Sequencing batch biological self-leaching process for removing heavy metals in bottom mud

Technical Field

The invention belongs to the field of heavy metal pollution treatment, and particularly relates to a method for bioleaching heavy metals in bottom sludge.

Technical Field

The bioleaching technology is a technology for separating, leaching and removing insoluble heavy metals in a solid phase by using direct action of leaching functional bacteria or indirect action of metabolites of the leaching functional bacteria through ways of generating oxidation, reduction, complexation, adsorption or dissolution and the like. The technology originates from microbial hydrometallurgy, and then research and application of the technology are gradually expanded to the field of environmental pollution remediation and treatment, such as recycling of heavy metals in electronic wastes, removal of heavy metals in waste incineration fly ash, removal of heavy metals in overproof soil, sludge and bottom mud, and the like. In these applications, the technology has been developed. Among them, the bioleaching technology is considered to be one of the promising heavy metal contaminated sediment treatment technologies due to the urgent nature of large sediment dredging amount, high heavy metal content and urgent need for effective treatment in China and the limitation that detoxification and dehydration by the existing physical and chemical methods cannot be combined.

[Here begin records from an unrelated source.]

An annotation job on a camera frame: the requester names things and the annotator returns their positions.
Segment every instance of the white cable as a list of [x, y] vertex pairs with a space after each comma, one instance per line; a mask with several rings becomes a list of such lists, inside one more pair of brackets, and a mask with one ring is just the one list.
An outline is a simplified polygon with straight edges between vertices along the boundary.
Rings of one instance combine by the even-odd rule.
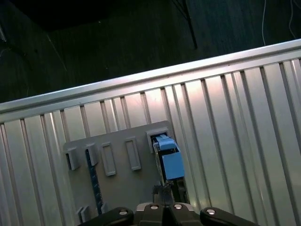
[[299, 6], [299, 4], [296, 2], [296, 0], [293, 0], [293, 1], [295, 3], [296, 7], [298, 7], [301, 10], [301, 6]]
[[264, 0], [263, 14], [262, 14], [262, 23], [261, 23], [261, 36], [263, 40], [263, 44], [265, 44], [264, 34], [263, 34], [263, 25], [264, 25], [264, 17], [265, 17], [265, 9], [267, 7], [267, 0]]
[[292, 21], [293, 21], [293, 0], [291, 0], [290, 2], [291, 2], [291, 18], [290, 18], [290, 22], [288, 23], [288, 28], [290, 29], [290, 32], [291, 32], [293, 38], [297, 39], [291, 28]]

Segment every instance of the dark floor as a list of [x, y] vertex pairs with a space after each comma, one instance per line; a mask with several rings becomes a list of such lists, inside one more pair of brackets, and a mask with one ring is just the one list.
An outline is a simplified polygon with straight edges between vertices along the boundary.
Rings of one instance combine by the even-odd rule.
[[[45, 32], [12, 4], [0, 5], [0, 103], [263, 46], [264, 0], [187, 0], [198, 42], [171, 0], [116, 0], [107, 19]], [[267, 0], [266, 44], [292, 40], [289, 0]], [[301, 10], [292, 30], [301, 37]]]

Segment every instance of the screw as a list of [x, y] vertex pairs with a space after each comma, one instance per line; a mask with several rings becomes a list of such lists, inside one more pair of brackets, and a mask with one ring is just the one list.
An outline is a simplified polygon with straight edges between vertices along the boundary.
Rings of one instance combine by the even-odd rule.
[[211, 210], [211, 209], [206, 210], [206, 212], [207, 212], [208, 214], [210, 214], [210, 215], [214, 215], [214, 214], [215, 214], [215, 211], [214, 211], [214, 210]]
[[157, 210], [159, 207], [154, 205], [154, 206], [151, 206], [150, 208], [151, 208], [152, 210]]
[[180, 204], [176, 204], [176, 205], [174, 205], [174, 207], [175, 207], [177, 210], [182, 209], [182, 205], [180, 205]]
[[126, 214], [127, 214], [127, 211], [126, 211], [126, 210], [121, 210], [121, 211], [119, 212], [119, 214], [120, 214], [120, 215], [126, 215]]

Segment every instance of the blue block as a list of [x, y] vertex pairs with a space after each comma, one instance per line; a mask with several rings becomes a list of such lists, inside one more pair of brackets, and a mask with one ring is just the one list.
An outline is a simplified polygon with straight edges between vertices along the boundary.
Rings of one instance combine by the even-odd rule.
[[184, 177], [184, 165], [180, 152], [162, 156], [167, 180]]
[[162, 134], [156, 138], [159, 143], [160, 151], [176, 148], [175, 141], [170, 137]]

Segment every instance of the corrugated metal wall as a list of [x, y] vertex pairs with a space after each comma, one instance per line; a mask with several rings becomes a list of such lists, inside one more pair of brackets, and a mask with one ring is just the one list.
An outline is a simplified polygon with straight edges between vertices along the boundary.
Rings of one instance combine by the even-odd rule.
[[63, 144], [169, 120], [196, 210], [212, 205], [263, 226], [300, 225], [297, 44], [278, 54], [246, 60], [247, 52], [237, 53], [231, 64], [3, 113], [0, 222], [78, 224]]

At present, most of research on the bioleaching process of the sediment is in a small test or a pilot test stage, and few reports of actual engineering are provided. At present, the existing leaching process mostly adopts a sludge reflux method or a multiple inoculation method for treatment, leaching functional bacteria such as thiobacillus thiooxidans and the like and corresponding growth substrates are added artificially, dehydration and drying are carried out after the leaching end point is reached for resource utilization of the next step, the sulfur substrate mainly adopted is sulfur simple substance or biological sulfur, and the process has the problems of long inoculation and acclimation time of the leaching functional bacteria, low treatment capacity, large occupied area of the treatment process and the like.

Disclosure of Invention

The invention aims to provide a sequencing batch biological self-leaching process for removing heavy metals in bottom mud, which can save the operation cost, the technical cost and the capital construction cost of the process and conveniently and quickly treat the bottom mud.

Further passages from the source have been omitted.